Exercise directions
Within the records below, filter for lines carrying the word "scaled" and copy them.
Entries shown section start
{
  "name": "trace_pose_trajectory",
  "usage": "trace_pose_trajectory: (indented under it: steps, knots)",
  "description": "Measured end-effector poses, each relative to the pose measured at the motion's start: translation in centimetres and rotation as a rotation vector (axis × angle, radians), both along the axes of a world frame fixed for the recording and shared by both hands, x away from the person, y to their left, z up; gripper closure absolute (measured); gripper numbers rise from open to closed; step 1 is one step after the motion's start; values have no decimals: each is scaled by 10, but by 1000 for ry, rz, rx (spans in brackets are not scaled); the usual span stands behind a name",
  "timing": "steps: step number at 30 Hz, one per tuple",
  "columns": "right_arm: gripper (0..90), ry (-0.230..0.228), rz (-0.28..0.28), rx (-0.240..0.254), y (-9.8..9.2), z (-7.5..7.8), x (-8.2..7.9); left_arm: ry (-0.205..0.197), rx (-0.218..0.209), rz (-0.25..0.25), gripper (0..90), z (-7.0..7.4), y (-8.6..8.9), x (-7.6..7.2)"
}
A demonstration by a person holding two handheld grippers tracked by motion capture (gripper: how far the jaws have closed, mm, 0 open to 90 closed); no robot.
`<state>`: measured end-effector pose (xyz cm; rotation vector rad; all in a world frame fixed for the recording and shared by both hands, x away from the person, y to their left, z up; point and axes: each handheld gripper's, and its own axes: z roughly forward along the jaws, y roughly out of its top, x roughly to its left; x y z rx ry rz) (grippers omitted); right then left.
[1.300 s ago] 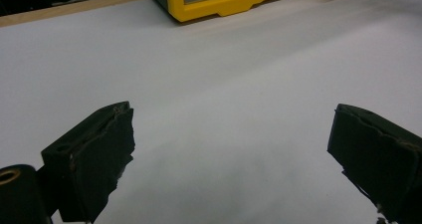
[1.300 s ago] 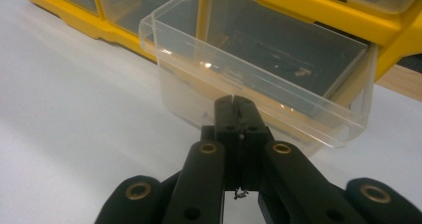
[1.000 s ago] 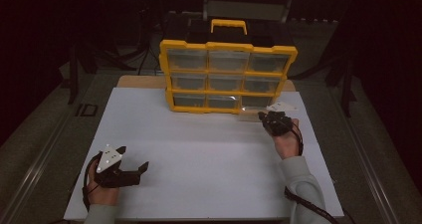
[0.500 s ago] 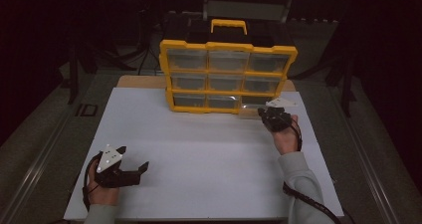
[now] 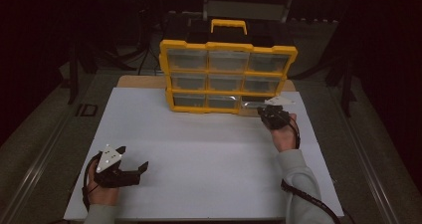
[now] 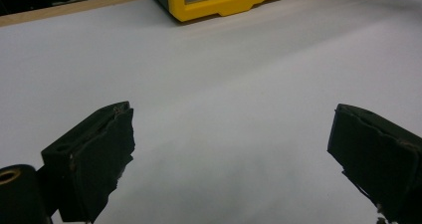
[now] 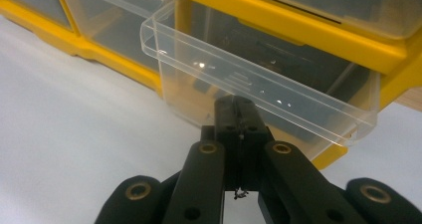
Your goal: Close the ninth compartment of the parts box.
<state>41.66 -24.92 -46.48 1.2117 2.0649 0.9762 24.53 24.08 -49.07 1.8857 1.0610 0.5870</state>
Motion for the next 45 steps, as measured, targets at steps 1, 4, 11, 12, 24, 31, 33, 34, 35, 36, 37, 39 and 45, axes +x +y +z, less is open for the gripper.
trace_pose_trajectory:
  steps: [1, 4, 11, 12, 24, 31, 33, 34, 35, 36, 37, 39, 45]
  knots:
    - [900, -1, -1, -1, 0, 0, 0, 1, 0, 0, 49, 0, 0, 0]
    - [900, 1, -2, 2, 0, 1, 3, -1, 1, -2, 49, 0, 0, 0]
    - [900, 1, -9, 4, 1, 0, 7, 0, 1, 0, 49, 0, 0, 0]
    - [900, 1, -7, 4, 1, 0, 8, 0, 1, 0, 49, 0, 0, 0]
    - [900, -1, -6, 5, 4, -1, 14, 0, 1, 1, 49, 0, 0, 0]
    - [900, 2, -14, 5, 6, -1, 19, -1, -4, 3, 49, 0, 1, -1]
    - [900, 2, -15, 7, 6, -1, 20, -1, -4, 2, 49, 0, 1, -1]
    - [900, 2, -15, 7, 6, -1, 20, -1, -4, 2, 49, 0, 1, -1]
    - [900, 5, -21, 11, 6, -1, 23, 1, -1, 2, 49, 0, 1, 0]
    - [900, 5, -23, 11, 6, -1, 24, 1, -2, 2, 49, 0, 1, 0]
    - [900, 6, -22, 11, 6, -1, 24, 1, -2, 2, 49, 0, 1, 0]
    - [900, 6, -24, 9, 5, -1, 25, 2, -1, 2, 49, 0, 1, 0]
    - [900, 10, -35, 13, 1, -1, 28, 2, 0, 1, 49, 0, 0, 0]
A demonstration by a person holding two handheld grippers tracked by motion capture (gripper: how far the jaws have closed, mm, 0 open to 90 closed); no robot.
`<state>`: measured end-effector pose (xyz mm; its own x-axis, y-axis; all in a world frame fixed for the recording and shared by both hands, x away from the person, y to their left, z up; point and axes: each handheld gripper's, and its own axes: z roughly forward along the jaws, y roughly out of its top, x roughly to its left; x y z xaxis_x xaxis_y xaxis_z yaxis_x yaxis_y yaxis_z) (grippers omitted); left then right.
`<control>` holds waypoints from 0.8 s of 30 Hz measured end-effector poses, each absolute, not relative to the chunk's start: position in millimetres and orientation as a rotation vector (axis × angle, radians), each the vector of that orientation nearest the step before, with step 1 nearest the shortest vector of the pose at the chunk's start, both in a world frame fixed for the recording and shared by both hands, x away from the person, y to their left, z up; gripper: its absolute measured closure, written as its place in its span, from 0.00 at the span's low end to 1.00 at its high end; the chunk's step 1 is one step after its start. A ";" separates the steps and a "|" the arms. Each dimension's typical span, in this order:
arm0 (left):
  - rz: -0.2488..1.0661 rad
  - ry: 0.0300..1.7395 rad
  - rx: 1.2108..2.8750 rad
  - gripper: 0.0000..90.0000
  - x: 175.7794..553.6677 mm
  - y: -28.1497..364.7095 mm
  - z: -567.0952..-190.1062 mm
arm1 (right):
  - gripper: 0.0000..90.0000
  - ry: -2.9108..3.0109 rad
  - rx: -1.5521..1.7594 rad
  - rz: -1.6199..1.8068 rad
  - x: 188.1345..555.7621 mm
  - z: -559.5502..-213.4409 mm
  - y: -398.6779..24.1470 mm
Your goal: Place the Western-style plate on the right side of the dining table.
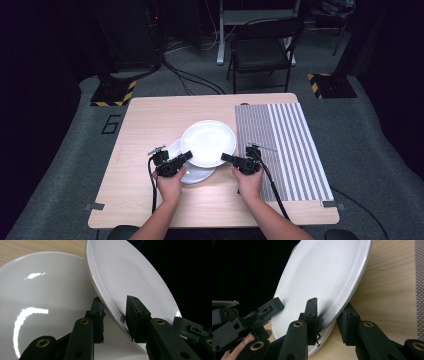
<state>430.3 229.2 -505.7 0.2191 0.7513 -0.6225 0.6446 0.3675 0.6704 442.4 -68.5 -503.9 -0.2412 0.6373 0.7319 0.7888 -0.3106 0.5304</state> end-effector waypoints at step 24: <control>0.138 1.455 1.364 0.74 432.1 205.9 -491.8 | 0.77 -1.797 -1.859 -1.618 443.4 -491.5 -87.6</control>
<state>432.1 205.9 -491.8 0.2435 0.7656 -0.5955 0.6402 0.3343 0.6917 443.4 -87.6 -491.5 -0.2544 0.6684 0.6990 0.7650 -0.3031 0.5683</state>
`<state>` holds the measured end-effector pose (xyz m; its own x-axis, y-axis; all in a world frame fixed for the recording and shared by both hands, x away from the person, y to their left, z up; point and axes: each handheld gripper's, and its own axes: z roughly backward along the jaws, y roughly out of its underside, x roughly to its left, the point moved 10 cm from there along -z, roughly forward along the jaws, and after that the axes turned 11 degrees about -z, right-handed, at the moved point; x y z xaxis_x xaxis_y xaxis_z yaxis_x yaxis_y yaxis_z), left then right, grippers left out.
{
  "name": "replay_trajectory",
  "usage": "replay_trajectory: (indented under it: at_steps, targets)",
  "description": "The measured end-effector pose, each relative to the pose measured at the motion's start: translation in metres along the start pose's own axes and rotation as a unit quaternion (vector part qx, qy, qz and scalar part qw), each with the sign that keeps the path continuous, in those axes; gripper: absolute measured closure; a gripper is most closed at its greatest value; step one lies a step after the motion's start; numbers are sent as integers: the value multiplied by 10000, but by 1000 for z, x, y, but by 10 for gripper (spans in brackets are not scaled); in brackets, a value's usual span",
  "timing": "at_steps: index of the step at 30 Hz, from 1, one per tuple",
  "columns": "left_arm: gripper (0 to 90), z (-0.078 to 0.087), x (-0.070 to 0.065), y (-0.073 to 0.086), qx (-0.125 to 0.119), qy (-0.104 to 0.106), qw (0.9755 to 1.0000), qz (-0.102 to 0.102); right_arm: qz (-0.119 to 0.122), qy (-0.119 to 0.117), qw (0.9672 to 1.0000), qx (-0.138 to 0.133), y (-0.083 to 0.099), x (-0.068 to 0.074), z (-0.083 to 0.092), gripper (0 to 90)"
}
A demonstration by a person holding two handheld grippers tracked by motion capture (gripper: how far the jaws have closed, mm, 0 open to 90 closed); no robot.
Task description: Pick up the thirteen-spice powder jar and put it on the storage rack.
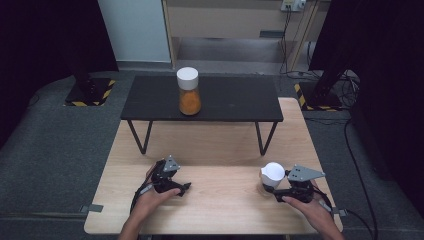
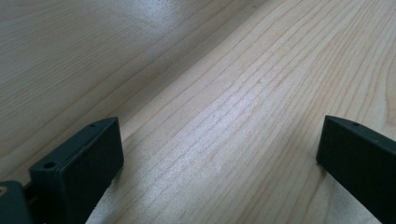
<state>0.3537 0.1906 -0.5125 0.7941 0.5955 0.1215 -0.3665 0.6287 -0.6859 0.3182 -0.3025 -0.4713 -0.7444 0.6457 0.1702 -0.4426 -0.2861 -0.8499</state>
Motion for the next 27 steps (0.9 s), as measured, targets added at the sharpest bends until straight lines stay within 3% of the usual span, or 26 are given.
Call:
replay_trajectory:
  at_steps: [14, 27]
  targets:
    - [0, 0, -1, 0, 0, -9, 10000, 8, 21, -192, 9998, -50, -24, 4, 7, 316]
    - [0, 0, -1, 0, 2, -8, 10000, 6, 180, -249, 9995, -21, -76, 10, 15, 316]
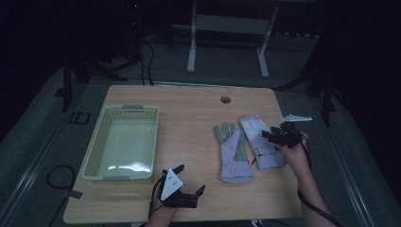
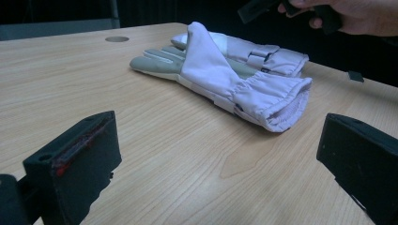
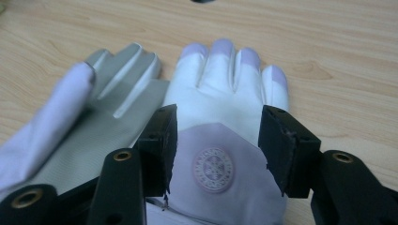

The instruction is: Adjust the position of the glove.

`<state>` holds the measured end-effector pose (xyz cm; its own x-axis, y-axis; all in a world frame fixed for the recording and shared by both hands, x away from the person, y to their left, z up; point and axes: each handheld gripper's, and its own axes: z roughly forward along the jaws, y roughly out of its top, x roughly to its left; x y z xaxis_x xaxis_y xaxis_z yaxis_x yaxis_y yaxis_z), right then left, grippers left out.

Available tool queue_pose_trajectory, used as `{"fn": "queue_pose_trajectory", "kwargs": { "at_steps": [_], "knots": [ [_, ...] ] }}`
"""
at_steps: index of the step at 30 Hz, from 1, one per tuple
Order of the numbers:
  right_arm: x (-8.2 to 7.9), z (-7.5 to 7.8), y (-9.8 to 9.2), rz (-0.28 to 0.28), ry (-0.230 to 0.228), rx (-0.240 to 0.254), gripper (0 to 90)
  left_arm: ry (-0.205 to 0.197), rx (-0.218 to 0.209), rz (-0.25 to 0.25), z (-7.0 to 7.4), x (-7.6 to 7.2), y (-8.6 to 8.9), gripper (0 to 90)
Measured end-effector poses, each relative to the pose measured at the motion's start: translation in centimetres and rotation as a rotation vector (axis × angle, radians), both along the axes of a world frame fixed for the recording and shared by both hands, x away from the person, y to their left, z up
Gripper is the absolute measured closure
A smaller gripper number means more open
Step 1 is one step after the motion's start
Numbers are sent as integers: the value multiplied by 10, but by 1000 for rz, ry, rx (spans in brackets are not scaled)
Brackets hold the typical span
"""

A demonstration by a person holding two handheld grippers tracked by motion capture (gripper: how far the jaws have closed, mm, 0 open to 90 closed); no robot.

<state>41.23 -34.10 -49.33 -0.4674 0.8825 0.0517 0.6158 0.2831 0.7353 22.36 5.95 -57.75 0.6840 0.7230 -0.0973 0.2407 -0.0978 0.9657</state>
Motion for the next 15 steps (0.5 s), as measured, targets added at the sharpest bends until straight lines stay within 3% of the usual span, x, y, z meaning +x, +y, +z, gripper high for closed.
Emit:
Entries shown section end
Exercise answer
  "description": "Measured end-effector poses, each relative to the pose measured at the motion's start: translation in centimetres and rotation as a rotation vector (axis × angle, radians), both along the axes of a world frame fixed for the recording and shared by both hands, x away from the person, y to their left, z up; gripper closure absolute (measured); gripper numbers rise from open to closed; step 1 is one step after the motion's start; values have no decimals: each is scaled by 10, but by 1000 for ry, rz, rx (spans in brackets are not scaled); the usual span stands behind a name",
  "description": "The measured end-effector pose, each relative to the pose measured at the motion's start: translation in metres along the start pose's own axes and rotation as a unit quaternion (vector part qx, qy, qz and scalar part qw), each with the sign that keeps the path continuous, in those axes; gripper: absolute measured closure; a gripper is most closed at its greatest value; step one lies a step after the motion's start; numbers are sent as integers: the value multiplied by 10000, but by 1000 for z, x, y, but by 10 for gripper (spans in brackets are not scaled); in brackets, a value's usual span",
Numbers are sent as integers: the value multiplied by 10, but by 1000 for rz, ry, rx (spans in brackets are not scaled)

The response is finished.